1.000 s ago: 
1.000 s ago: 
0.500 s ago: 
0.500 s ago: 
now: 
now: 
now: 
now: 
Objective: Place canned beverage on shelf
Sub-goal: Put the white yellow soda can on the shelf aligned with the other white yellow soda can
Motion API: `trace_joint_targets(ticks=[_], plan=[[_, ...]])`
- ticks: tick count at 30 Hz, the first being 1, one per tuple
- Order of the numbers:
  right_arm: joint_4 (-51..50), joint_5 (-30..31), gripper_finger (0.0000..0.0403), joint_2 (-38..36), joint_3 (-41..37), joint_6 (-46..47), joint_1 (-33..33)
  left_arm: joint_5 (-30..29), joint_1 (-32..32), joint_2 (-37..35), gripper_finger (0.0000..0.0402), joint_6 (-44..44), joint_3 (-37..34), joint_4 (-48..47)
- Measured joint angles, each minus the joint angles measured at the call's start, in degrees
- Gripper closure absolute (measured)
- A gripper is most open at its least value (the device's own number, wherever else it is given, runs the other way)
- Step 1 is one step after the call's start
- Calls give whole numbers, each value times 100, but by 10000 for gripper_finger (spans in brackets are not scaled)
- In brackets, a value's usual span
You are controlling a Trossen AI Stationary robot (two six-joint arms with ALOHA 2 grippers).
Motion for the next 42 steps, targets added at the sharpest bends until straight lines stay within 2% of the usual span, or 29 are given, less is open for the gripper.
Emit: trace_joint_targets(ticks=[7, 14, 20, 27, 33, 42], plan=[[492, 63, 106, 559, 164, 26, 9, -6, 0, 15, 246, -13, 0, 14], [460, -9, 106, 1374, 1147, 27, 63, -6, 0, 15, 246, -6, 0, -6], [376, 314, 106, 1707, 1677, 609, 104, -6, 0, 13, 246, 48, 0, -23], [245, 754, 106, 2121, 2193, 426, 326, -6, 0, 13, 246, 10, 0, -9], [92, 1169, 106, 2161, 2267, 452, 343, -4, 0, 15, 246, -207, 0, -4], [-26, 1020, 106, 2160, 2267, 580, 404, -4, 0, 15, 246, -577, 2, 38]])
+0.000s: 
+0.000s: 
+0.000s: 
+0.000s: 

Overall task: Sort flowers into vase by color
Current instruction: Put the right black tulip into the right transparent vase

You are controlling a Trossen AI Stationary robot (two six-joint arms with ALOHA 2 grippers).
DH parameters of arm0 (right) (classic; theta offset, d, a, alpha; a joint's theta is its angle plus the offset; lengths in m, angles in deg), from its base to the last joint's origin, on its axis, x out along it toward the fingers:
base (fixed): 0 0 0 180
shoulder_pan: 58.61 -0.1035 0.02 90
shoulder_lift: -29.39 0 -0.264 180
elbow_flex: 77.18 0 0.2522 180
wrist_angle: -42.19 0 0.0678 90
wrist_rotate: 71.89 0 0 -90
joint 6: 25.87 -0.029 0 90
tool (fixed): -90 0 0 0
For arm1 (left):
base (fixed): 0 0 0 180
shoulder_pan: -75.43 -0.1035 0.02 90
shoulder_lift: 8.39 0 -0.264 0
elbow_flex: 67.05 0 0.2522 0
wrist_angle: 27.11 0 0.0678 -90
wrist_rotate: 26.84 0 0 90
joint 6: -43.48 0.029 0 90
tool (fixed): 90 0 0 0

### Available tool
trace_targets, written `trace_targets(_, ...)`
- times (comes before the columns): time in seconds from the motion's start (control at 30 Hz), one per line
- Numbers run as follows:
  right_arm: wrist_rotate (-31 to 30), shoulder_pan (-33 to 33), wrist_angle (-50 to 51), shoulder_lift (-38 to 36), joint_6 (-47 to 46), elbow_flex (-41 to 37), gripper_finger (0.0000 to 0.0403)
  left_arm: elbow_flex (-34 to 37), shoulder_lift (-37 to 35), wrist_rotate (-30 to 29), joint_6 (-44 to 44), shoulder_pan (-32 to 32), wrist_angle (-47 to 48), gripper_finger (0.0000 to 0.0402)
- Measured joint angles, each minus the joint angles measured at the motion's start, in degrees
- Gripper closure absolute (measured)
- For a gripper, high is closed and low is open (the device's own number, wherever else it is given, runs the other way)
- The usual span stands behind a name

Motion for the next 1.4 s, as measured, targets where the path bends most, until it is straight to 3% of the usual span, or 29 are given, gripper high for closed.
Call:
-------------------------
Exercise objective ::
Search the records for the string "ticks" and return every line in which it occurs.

Task output ::
Motion API: `trace_joint_targets(ticks=[_], plan=[[_, ...]])`
- ticks: tick count at 30 Hz, the first being 1, one per tuple
Emit: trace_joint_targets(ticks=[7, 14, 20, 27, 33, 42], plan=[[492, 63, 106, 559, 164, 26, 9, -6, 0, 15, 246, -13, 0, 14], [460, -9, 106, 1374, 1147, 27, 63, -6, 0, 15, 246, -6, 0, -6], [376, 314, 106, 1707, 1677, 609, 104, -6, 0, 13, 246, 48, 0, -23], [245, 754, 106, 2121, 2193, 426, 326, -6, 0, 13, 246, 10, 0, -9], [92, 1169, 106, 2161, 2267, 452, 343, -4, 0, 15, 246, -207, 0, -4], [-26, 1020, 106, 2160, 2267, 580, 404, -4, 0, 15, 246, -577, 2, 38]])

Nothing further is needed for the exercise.